I cling to that hope.

It will not be soon-at least I hope it won't. I pray that Kelly and Michael will not be in any situations such as that that they will be utterly unprepared for. At this point in my life, as much as I would enjoy grandchildren, for these two, it would be children having children.

I have to talk to my son about this. For my peace of mind as well at least as much for his information.

What would my life have been like had Dee not miscarried?

I did not even know she was pregnant. I wish she'd told me.

There would have been another Frohike child in the world. One more chance for me to either fuck it up or do it right.

I could say that it's for the better that that child did not have a chance
to come into the world.

But I don't believe that.

I believe every child is a chance. Not just for the parents to have one last best shot at growing up, but for the world to be a better, more humane place.

I have mentioned this to Allison but once. She was drinking, and spoke of her experiences working in the juvenile justice system. An occupation that nearly drove her into the alcoholic abyss that at times she teeters uncomfortably close to the edge on. Her own version of in country.

And yet she still believes the same thing.

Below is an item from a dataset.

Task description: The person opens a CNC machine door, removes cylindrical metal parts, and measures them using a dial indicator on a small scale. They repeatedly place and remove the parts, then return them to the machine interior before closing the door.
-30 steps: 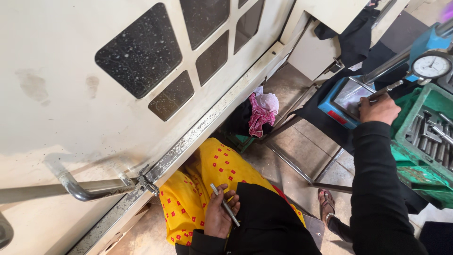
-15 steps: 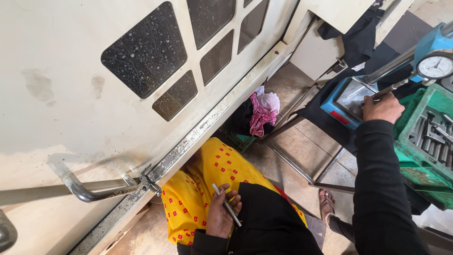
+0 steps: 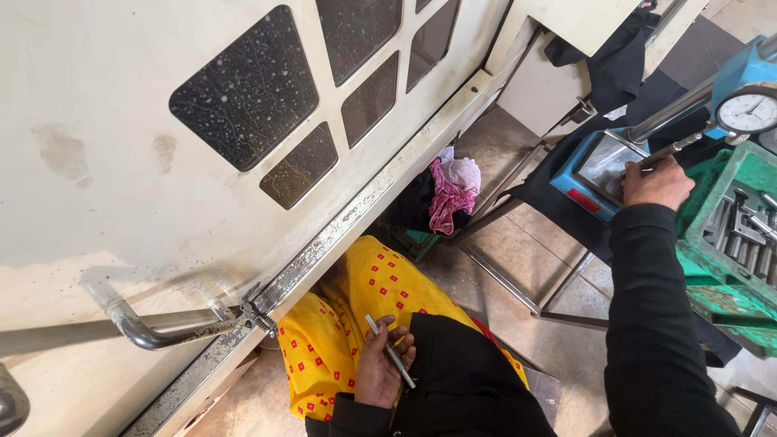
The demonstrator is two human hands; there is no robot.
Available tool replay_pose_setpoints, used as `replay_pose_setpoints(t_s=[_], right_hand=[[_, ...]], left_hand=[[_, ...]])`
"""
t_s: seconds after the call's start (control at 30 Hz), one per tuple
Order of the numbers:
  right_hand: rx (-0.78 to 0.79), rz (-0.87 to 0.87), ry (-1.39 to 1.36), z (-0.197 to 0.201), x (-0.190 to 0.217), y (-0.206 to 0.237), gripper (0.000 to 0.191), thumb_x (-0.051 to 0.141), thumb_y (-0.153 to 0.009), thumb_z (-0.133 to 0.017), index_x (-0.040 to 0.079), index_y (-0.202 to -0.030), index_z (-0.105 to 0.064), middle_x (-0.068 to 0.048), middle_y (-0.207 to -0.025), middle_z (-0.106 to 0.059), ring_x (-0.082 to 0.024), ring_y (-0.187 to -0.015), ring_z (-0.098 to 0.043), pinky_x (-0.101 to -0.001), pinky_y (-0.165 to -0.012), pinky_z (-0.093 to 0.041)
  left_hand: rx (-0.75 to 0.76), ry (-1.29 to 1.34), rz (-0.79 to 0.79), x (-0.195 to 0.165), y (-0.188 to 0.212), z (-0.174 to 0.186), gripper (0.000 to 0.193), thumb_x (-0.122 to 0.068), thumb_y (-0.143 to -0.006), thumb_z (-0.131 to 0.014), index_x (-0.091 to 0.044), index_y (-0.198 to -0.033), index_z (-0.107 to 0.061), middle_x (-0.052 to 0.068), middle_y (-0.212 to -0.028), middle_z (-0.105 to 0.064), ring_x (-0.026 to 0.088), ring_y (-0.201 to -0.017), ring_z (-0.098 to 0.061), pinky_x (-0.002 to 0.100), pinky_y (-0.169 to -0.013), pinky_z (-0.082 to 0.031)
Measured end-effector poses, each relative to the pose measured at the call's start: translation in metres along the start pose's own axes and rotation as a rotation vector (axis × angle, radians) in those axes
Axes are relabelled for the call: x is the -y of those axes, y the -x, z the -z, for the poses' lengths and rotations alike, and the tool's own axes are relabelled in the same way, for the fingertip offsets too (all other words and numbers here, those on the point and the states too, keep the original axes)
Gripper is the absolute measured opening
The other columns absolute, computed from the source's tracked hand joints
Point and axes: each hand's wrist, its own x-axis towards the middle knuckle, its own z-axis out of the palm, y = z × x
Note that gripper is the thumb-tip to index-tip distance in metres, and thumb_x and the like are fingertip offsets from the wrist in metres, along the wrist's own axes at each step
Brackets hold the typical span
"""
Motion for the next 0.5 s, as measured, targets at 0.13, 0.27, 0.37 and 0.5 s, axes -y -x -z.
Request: replay_pose_setpoints(t_s=[0.13, 0.27, 0.37, 0.5], right_hand=[[0.041, -0.067, -0.082, -0.002, -0.001, 0.0, 0.024, 0.02, -0.09, -0.085, 0.002, -0.092, -0.07, -0.01, -0.079, -0.074, -0.026, -0.072, -0.074, -0.0347, -0.08, -0.058], [-0.009, 0.015, 0.061, -0.003, 0.003, -0.003, 0.026, 0.023, -0.086, -0.089, 0.003, -0.088, -0.073, -0.009, -0.077, -0.074, -0.027, -0.07, -0.073, -0.0364, -0.077, -0.057], [-0.019, 0.084, 0.183, 0.002, 0.007, -0.002, 0.028, 0.028, -0.085, -0.091, 0.005, -0.086, -0.075, -0.007, -0.073, -0.075, -0.028, -0.067, -0.072, -0.0381, -0.074, -0.056], [0.193, -0.084, -0.118, 0.011, 0.007, 0.007, 0.026, 0.026, -0.095, -0.083, 0.002, -0.091, -0.075, -0.006, -0.079, -0.074, -0.022, -0.073, -0.074, -0.0327, -0.079, -0.058]], left_hand=[[0.004, -0.001, -0.005, 0.001, -0.001, 0.001, 0.03, -0.032, -0.103, -0.05, -0.011, -0.123, -0.057, 0.009, -0.101, -0.066, 0.019, -0.09, -0.07, 0.033, -0.076, -0.061], [-0.002, -0.009, -0.001, 0.0, -0.003, -0.001, 0.03, -0.032, -0.103, -0.049, -0.011, -0.123, -0.057, 0.009, -0.101, -0.066, 0.019, -0.091, -0.069, 0.033, -0.077, -0.061], [0.01, -0.012, -0.004, 0.0, -0.004, -0.002, 0.03, -0.032, -0.103, -0.049, -0.011, -0.123, -0.057, 0.009, -0.101, -0.066, 0.019, -0.091, -0.069, 0.033, -0.077, -0.061], [0.011, -0.015, 0.001, 0.0, -0.005, -0.002, 0.029, -0.032, -0.103, -0.049, -0.011, -0.122, -0.057, 0.009, -0.101, -0.066, 0.019, -0.091, -0.07, 0.033, -0.077, -0.061]])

I wish she would tell her stories to her husband. He wants to hear them all-the good, the bad, the ugly. Like Dee, she is an emotional recluse.

But she is fortunate in having a husband that will, by any means possible, get her to open up. He angers her tremendously at times-and let's face it, that boy will push anybody's buttons just to get a rise out of them. For her, though, whether she knows it or not, this is her lifeline.

I wish Dee and I had realized this so much sooner.

So many things I wish I had realized so much sooner.

Another gulp of scotch. It burns my throat like a liquid torch.

I find my eyes stinging. From the scotch, of course.

We can't live vicariously through our children.

But they are our last best hope.

I know mine is.

I watch him stir a little, another cough emerges from him, then snuggling back into the fluffy cocoon he's made for himself.

There's so much I need to tell him.

I kiss him on the forehead and softly close the door.
 

I feel a hand on my shoulder.

"Dad, what're you doing? Go to bed! You're not supposed to be here!"